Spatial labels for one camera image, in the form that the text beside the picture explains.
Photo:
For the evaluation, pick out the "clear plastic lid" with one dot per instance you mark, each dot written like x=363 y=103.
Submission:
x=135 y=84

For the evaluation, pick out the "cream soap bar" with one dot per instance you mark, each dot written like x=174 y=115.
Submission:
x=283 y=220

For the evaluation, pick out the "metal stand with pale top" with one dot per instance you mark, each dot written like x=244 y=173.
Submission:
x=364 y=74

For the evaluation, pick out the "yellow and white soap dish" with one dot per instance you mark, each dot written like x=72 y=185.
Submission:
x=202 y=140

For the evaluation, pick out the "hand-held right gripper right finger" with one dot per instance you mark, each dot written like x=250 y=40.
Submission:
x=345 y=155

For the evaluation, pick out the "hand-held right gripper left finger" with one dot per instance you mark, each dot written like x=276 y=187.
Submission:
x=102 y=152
——————————
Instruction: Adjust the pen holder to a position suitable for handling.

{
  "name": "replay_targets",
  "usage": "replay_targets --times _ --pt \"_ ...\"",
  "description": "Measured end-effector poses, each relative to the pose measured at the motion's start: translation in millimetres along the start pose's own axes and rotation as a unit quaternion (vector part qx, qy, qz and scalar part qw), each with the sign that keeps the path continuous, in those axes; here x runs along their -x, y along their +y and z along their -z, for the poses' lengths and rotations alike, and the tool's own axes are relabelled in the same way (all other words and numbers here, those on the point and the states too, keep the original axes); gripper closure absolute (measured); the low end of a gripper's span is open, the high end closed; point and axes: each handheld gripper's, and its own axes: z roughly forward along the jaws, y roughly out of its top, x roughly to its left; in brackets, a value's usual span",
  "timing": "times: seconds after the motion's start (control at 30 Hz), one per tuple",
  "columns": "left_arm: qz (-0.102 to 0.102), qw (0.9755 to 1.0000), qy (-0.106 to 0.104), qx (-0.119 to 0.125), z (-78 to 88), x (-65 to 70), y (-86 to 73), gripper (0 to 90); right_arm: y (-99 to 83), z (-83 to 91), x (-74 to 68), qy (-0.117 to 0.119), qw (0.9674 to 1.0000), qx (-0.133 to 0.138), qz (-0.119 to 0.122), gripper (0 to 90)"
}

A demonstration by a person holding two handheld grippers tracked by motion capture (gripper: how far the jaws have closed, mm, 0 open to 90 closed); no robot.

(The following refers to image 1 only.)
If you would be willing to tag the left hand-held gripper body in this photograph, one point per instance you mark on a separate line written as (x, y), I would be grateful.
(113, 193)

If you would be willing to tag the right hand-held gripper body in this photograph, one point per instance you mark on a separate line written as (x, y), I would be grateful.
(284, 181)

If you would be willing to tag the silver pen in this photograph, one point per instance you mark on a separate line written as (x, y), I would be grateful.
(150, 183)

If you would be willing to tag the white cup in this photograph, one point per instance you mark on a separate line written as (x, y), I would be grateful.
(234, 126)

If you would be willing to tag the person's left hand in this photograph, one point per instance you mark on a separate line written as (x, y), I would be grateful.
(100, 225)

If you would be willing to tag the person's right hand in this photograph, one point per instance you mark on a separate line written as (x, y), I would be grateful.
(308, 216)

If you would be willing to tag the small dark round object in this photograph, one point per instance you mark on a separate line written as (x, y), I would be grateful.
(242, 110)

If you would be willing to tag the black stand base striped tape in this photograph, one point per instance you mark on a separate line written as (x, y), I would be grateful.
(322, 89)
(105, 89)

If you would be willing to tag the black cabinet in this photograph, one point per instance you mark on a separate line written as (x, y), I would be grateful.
——————————
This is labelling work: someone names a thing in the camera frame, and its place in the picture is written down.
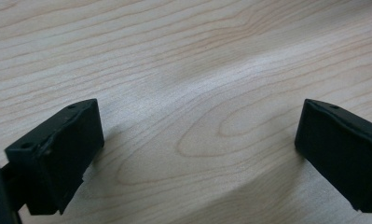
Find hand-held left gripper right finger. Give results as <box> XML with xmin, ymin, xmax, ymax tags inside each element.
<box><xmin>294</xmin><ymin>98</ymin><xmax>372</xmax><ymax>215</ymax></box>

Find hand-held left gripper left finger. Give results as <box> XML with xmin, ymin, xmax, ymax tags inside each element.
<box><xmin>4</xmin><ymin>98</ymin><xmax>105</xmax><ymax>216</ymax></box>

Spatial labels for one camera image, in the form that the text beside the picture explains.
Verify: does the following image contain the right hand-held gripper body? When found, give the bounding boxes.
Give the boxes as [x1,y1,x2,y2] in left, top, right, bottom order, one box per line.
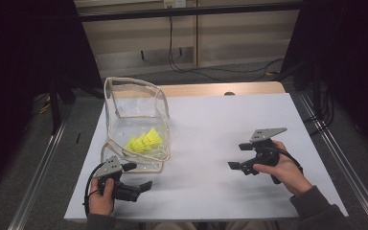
——————————
EXERCISE INSTRUCTIONS>
Check each line of the listing for "boxes", and copy the ones that hold it.

RESULT OF THIS TASK>
Verify: does the following image contain the right hand-held gripper body? When found, give the bounding boxes.
Give the boxes as [x1,y1,x2,y2] in left, top, right, bottom order, one box per line.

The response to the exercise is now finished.